CMS mission partner wins Woman of the Year award

A mission partner of Church Mission Society has received a Women of the Year award for her work with marginalised deaf and disabled people.

Susie Hart picked up the Window to the World award, one of just four prestigious Women of the Year awards, at a ceremony in London this week.

The award was given in recognition of her work with Neema Crafts, the organisation she founded in 2003 to train and employ deaf and disabled people in Iringa, Tanzania.

What started out as a tiny workshop with just three young deaf trainees has since grown to more than 40 employees, all deaf and disabled artisans who were trained by Neema Crafts in jewellery-making, weaving and paper making.

Its restaurant, staffed entirely by deaf chefs and waiters, this year won ‘The Best British-Run Restaurant Overseas in the World’.

The organisation also runs a physiotherapy centre, which is currently treating over 150 children with disabilities.

Hart was nominated for the award by comedienne and presenter Sandi Toksvig, who visited Neema Crafts for a Bank Holiday edition of Radio 4’s Excess Baggage.

In her acceptance speech she told of the difficulties faced by disabled people in Tanzania.

“People with disabilities in Tanzania are amongst the poorest of the poor.

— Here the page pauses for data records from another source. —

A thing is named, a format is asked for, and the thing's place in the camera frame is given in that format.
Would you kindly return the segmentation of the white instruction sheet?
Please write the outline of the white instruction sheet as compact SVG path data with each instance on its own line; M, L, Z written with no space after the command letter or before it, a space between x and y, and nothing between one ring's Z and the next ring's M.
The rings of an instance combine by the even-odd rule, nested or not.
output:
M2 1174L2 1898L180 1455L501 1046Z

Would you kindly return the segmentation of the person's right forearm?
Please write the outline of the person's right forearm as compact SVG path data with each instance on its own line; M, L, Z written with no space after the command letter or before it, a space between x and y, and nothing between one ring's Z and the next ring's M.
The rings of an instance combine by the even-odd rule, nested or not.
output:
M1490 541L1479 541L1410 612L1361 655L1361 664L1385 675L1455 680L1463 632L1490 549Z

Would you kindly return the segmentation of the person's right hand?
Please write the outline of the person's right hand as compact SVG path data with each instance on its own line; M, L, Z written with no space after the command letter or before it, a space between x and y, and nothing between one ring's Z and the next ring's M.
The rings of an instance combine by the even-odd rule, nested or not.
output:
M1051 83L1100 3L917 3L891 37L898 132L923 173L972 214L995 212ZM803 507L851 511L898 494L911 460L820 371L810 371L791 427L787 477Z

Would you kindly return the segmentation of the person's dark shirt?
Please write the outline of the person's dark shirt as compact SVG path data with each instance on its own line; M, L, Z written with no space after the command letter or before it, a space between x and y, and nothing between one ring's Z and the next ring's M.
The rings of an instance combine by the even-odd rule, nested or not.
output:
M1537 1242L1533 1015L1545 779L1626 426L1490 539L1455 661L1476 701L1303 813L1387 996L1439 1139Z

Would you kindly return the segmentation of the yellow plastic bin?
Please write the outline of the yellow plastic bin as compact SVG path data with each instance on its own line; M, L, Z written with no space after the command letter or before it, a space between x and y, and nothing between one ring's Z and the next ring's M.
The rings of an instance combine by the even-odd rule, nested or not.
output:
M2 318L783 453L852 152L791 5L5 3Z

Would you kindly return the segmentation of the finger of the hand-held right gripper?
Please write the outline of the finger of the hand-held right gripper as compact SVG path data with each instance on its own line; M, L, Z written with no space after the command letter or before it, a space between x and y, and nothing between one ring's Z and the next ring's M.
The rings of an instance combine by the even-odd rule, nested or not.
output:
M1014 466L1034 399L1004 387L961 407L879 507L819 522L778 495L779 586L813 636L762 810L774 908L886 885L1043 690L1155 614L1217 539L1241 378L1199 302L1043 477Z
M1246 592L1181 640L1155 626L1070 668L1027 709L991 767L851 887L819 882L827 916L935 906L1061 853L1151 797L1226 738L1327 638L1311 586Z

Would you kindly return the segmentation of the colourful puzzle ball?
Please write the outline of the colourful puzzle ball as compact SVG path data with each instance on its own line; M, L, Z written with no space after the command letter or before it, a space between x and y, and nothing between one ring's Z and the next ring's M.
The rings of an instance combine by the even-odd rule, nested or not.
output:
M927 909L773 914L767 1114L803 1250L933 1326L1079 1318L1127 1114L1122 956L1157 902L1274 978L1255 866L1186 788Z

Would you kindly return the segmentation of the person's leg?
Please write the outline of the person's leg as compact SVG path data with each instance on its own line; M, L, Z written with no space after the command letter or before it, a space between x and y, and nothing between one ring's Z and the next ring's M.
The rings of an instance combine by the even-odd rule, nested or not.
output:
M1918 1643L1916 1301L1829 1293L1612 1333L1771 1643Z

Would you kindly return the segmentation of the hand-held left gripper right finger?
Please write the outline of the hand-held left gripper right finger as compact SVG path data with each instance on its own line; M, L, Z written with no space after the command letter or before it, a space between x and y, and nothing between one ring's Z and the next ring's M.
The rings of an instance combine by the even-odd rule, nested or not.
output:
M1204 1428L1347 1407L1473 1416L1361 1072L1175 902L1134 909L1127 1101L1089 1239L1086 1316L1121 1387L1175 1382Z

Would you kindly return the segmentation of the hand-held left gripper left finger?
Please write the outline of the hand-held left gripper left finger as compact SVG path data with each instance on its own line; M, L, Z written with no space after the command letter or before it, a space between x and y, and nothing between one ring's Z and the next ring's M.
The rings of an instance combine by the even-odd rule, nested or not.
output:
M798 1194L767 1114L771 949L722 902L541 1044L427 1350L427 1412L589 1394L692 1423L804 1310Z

They are excluded by their society socially, economically and educationally; are forced into street begging to support themselves, or are kept hidden away at home behind closed doors, such is the level of stigma attached to having a disability in Tanzania,” she said.

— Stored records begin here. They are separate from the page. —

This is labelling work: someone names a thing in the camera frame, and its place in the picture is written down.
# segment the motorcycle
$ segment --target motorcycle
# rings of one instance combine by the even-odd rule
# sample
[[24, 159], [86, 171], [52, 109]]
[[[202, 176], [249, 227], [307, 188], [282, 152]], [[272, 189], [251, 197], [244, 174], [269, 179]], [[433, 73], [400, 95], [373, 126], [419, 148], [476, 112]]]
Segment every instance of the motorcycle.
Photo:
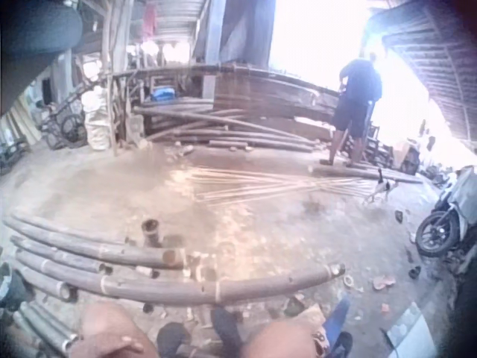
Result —
[[442, 257], [466, 239], [477, 226], [477, 174], [474, 167], [462, 170], [453, 186], [441, 193], [431, 215], [416, 232], [418, 252], [426, 257]]

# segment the man
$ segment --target man
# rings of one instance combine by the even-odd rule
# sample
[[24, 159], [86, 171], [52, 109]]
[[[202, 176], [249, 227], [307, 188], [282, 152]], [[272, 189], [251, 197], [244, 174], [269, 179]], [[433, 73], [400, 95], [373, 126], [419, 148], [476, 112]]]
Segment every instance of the man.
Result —
[[320, 160], [321, 164], [333, 165], [336, 151], [348, 127], [350, 127], [350, 135], [354, 140], [350, 165], [360, 161], [367, 112], [370, 104], [377, 102], [382, 96], [381, 77], [374, 69], [375, 62], [376, 55], [371, 53], [369, 60], [361, 58], [353, 60], [341, 70], [341, 87], [344, 87], [345, 78], [348, 81], [345, 92], [339, 98], [333, 117], [336, 131], [329, 150], [329, 160]]

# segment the blue object
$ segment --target blue object
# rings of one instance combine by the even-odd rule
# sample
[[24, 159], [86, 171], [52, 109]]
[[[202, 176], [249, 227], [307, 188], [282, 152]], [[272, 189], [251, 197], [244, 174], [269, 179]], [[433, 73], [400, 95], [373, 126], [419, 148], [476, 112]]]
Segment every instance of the blue object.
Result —
[[170, 101], [176, 98], [176, 91], [173, 87], [160, 87], [151, 93], [151, 100], [155, 102]]
[[348, 311], [350, 310], [350, 299], [345, 296], [336, 305], [335, 310], [329, 315], [328, 319], [323, 323], [323, 328], [326, 331], [326, 337], [329, 342], [329, 348], [332, 351], [333, 347], [340, 336], [341, 330], [344, 326], [344, 321]]

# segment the wheel
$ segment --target wheel
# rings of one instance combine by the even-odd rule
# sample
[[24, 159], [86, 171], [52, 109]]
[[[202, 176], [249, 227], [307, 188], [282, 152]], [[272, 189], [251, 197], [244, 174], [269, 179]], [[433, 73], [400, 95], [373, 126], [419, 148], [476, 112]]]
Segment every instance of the wheel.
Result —
[[440, 257], [458, 243], [459, 220], [455, 213], [450, 213], [437, 227], [434, 226], [445, 214], [445, 211], [432, 213], [419, 225], [416, 246], [421, 255]]
[[70, 148], [79, 148], [87, 144], [86, 128], [83, 117], [79, 114], [66, 116], [60, 125], [60, 132]]

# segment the concrete floor
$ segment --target concrete floor
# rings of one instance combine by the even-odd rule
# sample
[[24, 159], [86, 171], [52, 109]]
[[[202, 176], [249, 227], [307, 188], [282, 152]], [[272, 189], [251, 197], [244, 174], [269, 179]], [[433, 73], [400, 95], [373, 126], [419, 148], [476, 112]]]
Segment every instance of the concrete floor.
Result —
[[[416, 281], [408, 277], [408, 270], [420, 264], [409, 232], [415, 232], [437, 198], [429, 185], [402, 184], [391, 193], [388, 203], [369, 205], [352, 196], [296, 192], [210, 206], [198, 202], [197, 194], [224, 186], [189, 180], [187, 173], [193, 167], [309, 176], [308, 167], [316, 166], [323, 154], [265, 149], [232, 153], [196, 148], [187, 157], [174, 158], [176, 150], [154, 146], [144, 151], [124, 151], [114, 158], [110, 152], [89, 148], [52, 152], [39, 145], [9, 175], [0, 178], [1, 214], [18, 208], [70, 227], [103, 231], [112, 237], [126, 234], [138, 245], [142, 221], [157, 218], [165, 235], [181, 235], [190, 251], [215, 258], [221, 277], [236, 280], [312, 267], [315, 263], [343, 262], [354, 279], [354, 289], [347, 289], [338, 279], [305, 290], [300, 298], [306, 305], [319, 303], [327, 315], [342, 295], [351, 296], [346, 329], [355, 341], [352, 357], [386, 357], [391, 349], [382, 330], [389, 329], [412, 301], [423, 310], [435, 340], [442, 337], [446, 288], [434, 279], [435, 264], [428, 263]], [[364, 186], [370, 189], [374, 185], [369, 181]], [[404, 212], [402, 224], [394, 218], [395, 210]], [[0, 227], [0, 245], [11, 254], [8, 238], [12, 233]], [[234, 246], [233, 260], [221, 260], [224, 242]], [[414, 263], [409, 262], [406, 248]], [[376, 292], [371, 280], [382, 274], [394, 276], [397, 283]], [[162, 275], [167, 276], [183, 277], [180, 272]], [[76, 304], [62, 304], [54, 298], [44, 302], [62, 313], [70, 326], [78, 328], [83, 305], [104, 299], [80, 292]], [[278, 297], [230, 308], [246, 312], [247, 326], [270, 321], [268, 310], [281, 312], [285, 302], [285, 297]], [[381, 312], [382, 304], [389, 305], [389, 313]], [[187, 321], [189, 316], [192, 320], [188, 327], [192, 329], [194, 320], [204, 312], [194, 309], [191, 317], [185, 307], [157, 307], [146, 315], [134, 304], [124, 305], [152, 340], [169, 321]], [[195, 343], [200, 344], [201, 337], [194, 335]]]

“They live without dignity or hope for their futures, in situations of desperate poverty on the margins of their society.

“Neema Crafts was started to try to reach out to meet the needs of these deeply oppressed people, to give them handicrafts training and employment opportunities and to seek to change negative attitudes towards them.”

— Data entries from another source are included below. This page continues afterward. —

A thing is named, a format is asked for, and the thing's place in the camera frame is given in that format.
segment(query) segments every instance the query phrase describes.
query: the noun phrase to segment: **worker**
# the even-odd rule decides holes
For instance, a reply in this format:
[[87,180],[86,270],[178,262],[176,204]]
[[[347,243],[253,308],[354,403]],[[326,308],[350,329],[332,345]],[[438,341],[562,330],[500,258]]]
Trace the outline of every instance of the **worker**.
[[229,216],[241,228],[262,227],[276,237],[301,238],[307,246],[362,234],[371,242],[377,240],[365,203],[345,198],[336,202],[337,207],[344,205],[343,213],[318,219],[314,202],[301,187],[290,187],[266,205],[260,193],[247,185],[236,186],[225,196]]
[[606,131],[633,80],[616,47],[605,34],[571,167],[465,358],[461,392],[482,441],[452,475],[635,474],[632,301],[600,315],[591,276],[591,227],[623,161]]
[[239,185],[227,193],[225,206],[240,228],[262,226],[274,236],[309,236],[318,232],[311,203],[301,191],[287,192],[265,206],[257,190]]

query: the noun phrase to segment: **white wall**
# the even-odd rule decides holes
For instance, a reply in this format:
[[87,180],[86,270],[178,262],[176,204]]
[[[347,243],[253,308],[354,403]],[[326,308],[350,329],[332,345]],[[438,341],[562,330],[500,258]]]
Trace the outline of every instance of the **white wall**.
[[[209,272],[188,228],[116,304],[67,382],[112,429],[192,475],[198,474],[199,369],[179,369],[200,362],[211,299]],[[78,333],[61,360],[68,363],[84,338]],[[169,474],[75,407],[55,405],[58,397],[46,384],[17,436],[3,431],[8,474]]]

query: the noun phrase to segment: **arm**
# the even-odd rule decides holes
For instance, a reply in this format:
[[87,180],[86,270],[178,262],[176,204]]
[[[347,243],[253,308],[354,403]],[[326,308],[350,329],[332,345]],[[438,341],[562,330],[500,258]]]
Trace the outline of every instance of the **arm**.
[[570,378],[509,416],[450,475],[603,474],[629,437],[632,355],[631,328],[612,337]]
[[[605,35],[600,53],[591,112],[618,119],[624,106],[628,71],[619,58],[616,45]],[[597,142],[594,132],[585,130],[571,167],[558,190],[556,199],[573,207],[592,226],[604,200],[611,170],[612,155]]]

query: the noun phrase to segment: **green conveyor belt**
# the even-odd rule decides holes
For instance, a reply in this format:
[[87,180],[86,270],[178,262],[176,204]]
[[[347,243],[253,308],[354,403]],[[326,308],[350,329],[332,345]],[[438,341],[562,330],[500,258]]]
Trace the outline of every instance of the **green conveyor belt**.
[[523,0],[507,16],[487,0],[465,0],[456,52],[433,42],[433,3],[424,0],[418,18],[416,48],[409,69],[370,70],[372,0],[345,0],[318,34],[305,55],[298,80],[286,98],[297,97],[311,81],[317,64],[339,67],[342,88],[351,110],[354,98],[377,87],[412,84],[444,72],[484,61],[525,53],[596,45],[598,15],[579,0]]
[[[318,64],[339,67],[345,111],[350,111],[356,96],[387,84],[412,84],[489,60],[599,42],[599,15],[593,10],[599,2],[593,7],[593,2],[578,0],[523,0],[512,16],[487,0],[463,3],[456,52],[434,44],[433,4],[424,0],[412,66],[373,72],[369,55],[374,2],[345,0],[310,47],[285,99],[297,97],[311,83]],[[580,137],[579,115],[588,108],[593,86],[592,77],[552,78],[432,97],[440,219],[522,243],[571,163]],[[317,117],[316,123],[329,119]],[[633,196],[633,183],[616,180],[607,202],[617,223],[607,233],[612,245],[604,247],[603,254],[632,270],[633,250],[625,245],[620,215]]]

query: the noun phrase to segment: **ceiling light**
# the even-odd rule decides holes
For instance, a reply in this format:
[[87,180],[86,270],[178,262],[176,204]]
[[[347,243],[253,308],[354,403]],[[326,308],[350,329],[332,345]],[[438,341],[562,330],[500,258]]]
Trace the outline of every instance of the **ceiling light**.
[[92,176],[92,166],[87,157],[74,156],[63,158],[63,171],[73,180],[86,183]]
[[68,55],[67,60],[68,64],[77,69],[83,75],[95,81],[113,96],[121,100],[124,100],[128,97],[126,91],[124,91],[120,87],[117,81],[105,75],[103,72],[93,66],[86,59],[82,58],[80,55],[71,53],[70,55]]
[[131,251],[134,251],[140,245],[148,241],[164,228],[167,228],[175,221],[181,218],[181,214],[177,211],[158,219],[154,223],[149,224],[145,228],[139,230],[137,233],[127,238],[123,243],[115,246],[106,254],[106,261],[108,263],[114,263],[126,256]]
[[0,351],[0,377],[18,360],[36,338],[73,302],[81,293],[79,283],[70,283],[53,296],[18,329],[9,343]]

Hart said that the achievements of disabled adults at Neema Crafts would give hope to parents of disabled children and help them to see their children’s “abilities first and foremost, rather than their disabilities”.

She added: “It is my very great privilege to receive this award on behalf of all the truly inspirational people with disabilities who continue to humble, amaze and inspire me every day with all they are achieving the face of such adversity.”

Women of the Year awards also went to Annie Lennox, Zaha Hadid and Shara Brice.